Нечаев понимал, что речь шла далеко уже не о рефлекторной дуге, а о нечто совсем ином. Человек, привязанный к рефлексам, живет по их законам, по сути говоря. В случае с иммуноандроидами человечество вступило в совершенно иную эру своего развития. Рефлекторная дуга может остаться далеко позади. Что будет в таком случае с человечеством? Что его ждет?

Действие двадцать второе

Браун, видя такое, на несколько секунд потерял дар мысли. О даре речи не могло быть и речи, дабы рот его был занят дыхательным раструбом акваланга. Дельфин, подплыв к нему, оказался с ним буквально нос к носу. Затем «издевательски» повертел перед его носом тростью, пропищал что-то, и начал плавать вокруг Брауна, демонстрируя ему трость. Такой наглости от дельфина Браун никак не ожидал. Он сидел на подводном камне и тупо глазел на кривляющегося дельфина. А тот плавал вокруг него, приглашая поиграть в игру, типа «А ну-ка, отними!»

Стэлла сидела на подводном камне и даже под водой пыталась уложить волосы, дабы быть красивой и на дне морском. Хотела даже пришпилить их заколкой. Но, подумав, оставила эту идею в покое. Множество рыбок проплывало мимо нее. Вдруг она почувствовала несильный щипок в ноге. Посмотрев, кто это щипается, увидела краба, защищающего свою территорию. Стэлле стало смешно, глядя на него. Оторвав его от камня, Стэлла принялась рассматривать его. А краб, расставив клешни, пытался напугать ее устрашающей позой. Стэлла одарив краба ласковой и вместе с тем ироничной улыбкой, разжала пальцы. Краб сначала был вынужден поплыть в воде, прежде чем опуститься на дно. Оказавшись на дне, он тут же, спасаясь, юркнул в расщелину. Только его и видели. Стелла вздохнула всей кожей. Запрокинула голову кверху. А там, далеко наверху, тоже кипела жизнь! А ей было здесь хорошо, спокойно и одиноко. Тихо и спокойно.

А в это время Браун носился за дельфином. Уж кому-кому, а ему было жарко и даже очень! Он забыл даже про воздух в баллонах. А дельфин все играл и играл с ним.

Том, закусив губу, смотрел на время. Воздух в баллонах Брауна был на исходе.

– Ну-с! И где твой дружок? – издевательски прокричал Эндрю. – А хвастун был отменный! Может его акула съела?

– Да хватит Вам! С вашей проклятой тростью! – закричал в ответ Том.

– Как скажете, сэр! – ответил Эндрю с тем же издевом.

В это время из воды вынырнул дельфин, сделав вдох, вновь ушел в глубину.

Браун всеми силами старался отнять у дельфина проклятую трость.

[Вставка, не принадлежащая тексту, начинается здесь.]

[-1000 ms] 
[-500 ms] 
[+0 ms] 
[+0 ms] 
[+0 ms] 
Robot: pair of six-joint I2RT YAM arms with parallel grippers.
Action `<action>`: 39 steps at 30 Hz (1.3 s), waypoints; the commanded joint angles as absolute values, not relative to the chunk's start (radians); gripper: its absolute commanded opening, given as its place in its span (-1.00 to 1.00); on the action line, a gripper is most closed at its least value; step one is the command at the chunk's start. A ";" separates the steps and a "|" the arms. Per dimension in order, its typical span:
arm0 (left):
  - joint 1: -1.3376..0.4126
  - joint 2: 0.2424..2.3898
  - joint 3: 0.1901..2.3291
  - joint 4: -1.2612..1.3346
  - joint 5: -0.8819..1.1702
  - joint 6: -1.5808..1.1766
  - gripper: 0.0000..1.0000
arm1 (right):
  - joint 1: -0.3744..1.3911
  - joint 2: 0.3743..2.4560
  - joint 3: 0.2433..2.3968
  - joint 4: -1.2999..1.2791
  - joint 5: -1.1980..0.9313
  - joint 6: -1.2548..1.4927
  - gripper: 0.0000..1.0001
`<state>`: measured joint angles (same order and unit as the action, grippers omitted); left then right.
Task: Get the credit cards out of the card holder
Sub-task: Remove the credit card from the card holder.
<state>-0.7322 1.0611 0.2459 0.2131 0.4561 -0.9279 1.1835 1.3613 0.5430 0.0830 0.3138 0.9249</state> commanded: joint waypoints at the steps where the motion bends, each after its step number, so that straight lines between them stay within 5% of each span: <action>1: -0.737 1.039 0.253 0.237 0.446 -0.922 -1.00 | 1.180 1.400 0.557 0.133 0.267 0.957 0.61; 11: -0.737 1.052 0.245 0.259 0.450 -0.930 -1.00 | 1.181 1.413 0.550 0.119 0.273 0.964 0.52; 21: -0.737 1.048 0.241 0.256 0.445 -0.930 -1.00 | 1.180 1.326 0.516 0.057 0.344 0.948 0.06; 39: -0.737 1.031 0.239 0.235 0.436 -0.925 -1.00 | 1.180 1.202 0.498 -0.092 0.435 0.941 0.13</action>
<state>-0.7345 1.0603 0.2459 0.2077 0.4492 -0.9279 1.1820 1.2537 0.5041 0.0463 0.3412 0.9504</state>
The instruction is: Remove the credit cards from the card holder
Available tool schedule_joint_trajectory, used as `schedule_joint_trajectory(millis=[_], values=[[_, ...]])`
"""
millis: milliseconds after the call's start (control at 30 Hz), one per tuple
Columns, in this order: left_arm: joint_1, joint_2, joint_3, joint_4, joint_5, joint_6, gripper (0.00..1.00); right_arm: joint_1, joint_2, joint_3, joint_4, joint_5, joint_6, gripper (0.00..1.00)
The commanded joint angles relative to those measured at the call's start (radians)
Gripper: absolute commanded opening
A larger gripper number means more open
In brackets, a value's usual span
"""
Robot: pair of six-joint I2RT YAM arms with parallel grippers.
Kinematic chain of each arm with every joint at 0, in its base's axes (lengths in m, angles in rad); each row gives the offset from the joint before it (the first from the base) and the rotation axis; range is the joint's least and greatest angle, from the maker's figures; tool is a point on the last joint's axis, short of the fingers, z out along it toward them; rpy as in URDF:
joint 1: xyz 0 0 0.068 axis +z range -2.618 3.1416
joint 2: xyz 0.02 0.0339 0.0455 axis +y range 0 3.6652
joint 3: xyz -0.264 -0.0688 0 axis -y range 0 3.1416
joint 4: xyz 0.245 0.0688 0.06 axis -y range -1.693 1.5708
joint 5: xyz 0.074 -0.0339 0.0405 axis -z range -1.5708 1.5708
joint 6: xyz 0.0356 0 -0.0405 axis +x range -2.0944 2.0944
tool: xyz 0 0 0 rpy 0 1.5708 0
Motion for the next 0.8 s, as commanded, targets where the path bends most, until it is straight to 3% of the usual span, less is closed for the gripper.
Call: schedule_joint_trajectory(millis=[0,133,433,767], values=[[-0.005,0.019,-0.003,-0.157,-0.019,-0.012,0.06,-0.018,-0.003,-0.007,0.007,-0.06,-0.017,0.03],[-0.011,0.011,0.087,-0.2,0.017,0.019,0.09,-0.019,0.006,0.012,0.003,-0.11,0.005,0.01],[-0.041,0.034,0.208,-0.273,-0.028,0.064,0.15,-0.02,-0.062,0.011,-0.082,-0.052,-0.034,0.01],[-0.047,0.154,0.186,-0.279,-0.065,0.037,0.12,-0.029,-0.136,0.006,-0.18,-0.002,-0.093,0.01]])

В один из моментов дельфин раскрыл пасть и трость наконец-таки оказалась в руках Брауна. Это произошло на большой глубине. Оказавшись с вожделенным трофеем, Браун наконец посмотрел на часы. Запасов воздуха почти совсем не было. Также не оказалось рядом и наглого дельфина. Решение Брауна было молниеносным: он буквально рванул к поверхности. Но в это самое время – ай-ай! Откуда ни возьмись, снова дельфин! Но на сей раз наглости было хоть отбавляй! Он буквально вырвал из рук Брауна трость и начал снова нарезать круги вокруг него! Наглости этого дельфина не было предела! Браун понял, почему трость оказалась в его руках. Просто дельфину надо было всплыть на поверхность, чтобы сделать вдох! А ты, Браун, типа подержи ее, а я сейчас вернусь! И вот снова «игра!»

– Ах ты, гад! – чуть не заорал Браун.

Тут он буквально кинулся на дельфина, а тот, увидев это, задал такого стрекача, что Браун только его и видел! Однако, собрав последние силы, устремился в ту сторону, куда уплыл дельфин. Наконец он невдалеке увидел его. Браун устремился вперед! Дельфин был все ближе, и вот наконец Браун догнал его!